*** Begin section ***

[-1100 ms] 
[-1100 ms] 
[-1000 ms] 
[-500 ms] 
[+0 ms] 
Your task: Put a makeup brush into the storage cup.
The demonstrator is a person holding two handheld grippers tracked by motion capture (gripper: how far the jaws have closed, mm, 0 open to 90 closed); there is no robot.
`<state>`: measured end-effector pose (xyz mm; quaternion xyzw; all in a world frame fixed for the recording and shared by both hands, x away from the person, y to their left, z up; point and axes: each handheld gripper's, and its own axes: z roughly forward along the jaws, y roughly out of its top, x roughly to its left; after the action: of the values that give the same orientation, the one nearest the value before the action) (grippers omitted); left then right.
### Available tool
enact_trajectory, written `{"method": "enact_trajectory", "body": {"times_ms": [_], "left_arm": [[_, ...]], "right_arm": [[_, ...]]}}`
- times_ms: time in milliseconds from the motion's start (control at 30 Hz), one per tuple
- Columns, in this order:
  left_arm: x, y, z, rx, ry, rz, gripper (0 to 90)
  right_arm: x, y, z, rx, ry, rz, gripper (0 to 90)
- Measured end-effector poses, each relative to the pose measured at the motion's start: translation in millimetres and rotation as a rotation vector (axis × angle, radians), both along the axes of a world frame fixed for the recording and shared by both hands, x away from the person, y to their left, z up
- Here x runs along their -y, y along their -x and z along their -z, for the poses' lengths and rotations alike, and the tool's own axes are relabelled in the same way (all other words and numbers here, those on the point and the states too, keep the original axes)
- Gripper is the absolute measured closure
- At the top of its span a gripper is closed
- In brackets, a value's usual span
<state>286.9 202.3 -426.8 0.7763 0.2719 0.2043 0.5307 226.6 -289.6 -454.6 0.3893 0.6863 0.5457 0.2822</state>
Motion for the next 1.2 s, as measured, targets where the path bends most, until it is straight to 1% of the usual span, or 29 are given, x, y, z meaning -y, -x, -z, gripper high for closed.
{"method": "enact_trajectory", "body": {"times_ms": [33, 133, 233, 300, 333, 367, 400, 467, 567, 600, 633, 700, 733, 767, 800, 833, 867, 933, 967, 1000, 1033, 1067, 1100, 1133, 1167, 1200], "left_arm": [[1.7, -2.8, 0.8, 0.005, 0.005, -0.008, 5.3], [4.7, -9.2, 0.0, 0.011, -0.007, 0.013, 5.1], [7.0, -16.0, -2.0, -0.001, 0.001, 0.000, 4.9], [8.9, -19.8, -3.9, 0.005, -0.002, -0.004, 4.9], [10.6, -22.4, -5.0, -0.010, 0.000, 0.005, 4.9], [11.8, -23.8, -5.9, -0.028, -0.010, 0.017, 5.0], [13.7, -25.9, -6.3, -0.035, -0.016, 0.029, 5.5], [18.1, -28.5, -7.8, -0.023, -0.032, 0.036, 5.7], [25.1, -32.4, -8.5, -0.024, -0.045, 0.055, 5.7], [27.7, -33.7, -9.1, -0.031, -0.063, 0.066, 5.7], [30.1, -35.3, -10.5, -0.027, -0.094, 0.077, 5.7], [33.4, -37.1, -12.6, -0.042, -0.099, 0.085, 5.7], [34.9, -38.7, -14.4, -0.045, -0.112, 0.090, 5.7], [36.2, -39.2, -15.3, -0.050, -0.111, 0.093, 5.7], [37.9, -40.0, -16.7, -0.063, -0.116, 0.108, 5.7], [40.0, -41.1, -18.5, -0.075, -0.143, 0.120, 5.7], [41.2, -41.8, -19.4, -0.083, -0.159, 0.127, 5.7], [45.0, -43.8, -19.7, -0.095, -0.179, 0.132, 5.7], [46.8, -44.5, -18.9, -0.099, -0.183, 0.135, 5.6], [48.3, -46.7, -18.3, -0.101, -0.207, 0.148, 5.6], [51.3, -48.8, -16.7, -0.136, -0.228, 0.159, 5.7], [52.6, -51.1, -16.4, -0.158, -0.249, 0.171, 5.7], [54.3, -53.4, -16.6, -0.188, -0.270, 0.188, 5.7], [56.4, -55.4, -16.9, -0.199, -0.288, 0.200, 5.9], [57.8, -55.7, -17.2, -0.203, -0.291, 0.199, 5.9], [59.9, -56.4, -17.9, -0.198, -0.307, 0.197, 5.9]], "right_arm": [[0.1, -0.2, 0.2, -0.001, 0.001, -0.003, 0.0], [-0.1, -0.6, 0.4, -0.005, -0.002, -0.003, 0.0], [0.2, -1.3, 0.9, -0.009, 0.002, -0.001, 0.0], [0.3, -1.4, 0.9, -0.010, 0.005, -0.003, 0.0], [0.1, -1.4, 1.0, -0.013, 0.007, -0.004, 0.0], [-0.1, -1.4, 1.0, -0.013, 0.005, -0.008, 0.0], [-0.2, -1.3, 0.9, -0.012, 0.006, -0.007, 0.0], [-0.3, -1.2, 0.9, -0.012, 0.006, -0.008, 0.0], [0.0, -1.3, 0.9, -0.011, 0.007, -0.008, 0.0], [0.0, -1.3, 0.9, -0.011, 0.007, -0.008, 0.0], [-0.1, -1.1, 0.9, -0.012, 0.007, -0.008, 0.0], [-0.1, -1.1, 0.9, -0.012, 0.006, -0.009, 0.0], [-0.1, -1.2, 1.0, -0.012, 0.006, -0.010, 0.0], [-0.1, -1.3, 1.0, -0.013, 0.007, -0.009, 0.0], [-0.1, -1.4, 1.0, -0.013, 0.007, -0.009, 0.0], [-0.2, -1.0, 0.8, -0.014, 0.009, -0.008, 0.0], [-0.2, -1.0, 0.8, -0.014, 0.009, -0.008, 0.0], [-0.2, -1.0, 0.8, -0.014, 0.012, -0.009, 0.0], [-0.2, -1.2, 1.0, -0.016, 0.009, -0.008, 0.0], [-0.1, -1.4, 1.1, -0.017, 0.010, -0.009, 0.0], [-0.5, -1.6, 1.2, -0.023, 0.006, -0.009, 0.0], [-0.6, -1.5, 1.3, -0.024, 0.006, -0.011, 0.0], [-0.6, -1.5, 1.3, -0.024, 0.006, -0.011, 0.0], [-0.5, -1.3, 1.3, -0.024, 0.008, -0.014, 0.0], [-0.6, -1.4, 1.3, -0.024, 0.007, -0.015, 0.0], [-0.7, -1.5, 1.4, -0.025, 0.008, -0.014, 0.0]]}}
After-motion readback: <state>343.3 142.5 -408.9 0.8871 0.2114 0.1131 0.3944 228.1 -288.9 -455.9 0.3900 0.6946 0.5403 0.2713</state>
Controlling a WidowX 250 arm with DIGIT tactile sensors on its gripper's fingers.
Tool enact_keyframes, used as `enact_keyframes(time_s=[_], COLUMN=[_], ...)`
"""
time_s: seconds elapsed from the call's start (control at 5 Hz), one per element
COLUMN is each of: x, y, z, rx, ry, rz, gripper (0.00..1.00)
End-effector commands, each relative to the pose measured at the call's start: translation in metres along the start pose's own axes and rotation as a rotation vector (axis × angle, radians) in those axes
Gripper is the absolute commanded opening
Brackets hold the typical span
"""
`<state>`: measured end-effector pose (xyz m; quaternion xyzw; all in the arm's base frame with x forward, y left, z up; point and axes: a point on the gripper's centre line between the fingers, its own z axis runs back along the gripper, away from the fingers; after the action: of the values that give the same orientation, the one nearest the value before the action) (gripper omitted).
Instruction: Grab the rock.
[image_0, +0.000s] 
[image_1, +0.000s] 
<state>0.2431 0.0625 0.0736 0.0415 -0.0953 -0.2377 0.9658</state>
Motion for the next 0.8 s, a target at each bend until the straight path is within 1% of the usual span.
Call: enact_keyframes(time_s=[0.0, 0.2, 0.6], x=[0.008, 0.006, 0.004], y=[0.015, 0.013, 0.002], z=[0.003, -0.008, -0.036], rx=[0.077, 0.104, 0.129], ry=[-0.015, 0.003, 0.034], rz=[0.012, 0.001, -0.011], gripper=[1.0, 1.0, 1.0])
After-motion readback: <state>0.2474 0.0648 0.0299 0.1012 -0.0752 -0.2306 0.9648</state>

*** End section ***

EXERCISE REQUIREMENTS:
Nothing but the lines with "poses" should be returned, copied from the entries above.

REPLY TO THE EXERCISE:
- Measured end-effector poses, each relative to the pose measured at the motion's start: translation in millimetres and rotation as a rotation vector (axis × angle, radians), both along the axes of a world frame fixed for the recording and shared by both hands, x away from the person, y to their left, z up
- Here x runs along their -y, y along their -x and z along their -z, for the poses' lengths and rotations alike, and the tool's own axes are relabelled in the same way (all other words and numbers here, those on the point and the states too, keep the original axes)

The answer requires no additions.